Assignment:
Each line from the beginning of the data below through the line containing "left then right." should be repeated exactly, please.

Given information:
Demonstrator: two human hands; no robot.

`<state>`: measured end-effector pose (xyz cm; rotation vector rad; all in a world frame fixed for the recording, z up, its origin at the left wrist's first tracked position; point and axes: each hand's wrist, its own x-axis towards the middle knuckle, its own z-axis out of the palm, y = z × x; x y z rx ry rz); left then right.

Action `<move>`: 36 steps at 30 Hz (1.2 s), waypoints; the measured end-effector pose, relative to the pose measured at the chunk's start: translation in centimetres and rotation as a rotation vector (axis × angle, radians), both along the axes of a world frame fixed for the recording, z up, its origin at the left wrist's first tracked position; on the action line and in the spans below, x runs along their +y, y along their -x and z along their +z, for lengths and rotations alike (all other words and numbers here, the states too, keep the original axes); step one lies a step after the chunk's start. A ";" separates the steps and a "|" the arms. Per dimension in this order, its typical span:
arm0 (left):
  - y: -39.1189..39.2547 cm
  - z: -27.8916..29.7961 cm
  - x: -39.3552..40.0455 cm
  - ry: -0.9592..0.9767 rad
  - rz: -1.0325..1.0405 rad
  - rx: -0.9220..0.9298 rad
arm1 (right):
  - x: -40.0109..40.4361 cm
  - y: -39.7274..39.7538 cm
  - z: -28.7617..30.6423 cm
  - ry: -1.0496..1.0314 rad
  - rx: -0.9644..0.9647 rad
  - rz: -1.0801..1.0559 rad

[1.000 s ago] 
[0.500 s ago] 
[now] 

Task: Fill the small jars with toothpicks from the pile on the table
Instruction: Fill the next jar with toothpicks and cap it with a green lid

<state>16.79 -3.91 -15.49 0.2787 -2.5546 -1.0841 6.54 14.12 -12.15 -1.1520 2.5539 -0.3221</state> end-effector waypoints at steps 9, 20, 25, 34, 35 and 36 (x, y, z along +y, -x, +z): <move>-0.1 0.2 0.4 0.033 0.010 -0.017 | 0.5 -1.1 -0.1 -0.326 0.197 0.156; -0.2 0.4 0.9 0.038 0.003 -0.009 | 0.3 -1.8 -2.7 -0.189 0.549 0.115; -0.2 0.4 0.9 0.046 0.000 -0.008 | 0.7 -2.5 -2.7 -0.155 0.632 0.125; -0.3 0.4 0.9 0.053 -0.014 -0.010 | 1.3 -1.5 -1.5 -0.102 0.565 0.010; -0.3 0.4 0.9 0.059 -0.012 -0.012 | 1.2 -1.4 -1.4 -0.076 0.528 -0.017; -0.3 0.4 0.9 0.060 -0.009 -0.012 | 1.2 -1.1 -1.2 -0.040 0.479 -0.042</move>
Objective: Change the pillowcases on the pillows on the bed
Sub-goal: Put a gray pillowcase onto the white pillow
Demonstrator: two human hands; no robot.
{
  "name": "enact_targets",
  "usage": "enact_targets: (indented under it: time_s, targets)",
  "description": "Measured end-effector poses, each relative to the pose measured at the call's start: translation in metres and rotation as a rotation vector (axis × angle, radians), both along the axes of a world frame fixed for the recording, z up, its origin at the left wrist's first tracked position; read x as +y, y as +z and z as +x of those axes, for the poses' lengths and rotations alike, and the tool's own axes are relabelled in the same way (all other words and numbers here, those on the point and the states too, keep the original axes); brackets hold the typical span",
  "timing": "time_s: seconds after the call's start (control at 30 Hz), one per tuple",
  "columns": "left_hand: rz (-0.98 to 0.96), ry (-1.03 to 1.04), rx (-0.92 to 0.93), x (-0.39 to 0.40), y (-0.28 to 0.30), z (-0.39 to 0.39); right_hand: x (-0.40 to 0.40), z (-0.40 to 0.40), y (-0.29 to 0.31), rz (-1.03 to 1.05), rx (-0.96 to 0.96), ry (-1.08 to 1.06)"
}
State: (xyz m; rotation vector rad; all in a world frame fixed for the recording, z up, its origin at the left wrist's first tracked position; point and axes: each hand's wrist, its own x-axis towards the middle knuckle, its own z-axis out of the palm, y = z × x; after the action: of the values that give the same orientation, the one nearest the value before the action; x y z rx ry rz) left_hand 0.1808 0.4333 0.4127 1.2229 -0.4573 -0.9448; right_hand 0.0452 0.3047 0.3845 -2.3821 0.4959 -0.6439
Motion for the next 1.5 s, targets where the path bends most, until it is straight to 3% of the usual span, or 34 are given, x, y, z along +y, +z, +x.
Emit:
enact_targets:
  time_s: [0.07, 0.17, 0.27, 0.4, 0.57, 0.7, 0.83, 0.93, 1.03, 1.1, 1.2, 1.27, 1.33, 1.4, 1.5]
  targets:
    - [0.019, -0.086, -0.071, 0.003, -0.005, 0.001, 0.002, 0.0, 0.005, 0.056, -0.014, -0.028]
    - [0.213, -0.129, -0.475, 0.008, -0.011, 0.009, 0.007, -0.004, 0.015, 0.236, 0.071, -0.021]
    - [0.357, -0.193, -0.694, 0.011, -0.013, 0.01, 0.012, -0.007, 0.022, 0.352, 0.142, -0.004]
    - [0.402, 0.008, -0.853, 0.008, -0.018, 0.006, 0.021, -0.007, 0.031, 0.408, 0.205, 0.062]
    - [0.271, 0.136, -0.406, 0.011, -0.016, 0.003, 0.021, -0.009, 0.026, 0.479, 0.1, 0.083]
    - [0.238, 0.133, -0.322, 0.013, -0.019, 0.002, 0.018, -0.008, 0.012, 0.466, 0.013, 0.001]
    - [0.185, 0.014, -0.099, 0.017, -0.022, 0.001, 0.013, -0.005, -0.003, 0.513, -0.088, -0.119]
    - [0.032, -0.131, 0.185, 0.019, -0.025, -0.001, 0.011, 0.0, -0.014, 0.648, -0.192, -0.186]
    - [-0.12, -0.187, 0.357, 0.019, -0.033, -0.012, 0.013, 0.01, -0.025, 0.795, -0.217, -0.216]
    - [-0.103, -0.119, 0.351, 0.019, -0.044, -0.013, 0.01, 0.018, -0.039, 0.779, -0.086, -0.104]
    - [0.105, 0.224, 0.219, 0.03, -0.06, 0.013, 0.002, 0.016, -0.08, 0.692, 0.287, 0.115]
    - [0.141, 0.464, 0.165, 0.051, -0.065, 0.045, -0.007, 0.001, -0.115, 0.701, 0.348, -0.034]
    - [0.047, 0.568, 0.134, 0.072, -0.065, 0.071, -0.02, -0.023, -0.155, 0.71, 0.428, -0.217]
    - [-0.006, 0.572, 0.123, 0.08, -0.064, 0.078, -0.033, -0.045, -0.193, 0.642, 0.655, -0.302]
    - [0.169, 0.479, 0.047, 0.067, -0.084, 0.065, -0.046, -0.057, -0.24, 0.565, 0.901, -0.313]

Answer section:
Demonstrator: two human hands; no robot.

`<state>`: measured end-effector pose (xyz cm; rotation vector rad; all in a world frame fixed for the recording, z up, its origin at the left wrist's first tracked position; point and axes: each hand's wrist, its own x-axis towards the middle knuckle, its own z-axis out of the palm, y = z × x; x y z rx ry rz); left then right.

This exercise has been fully answered.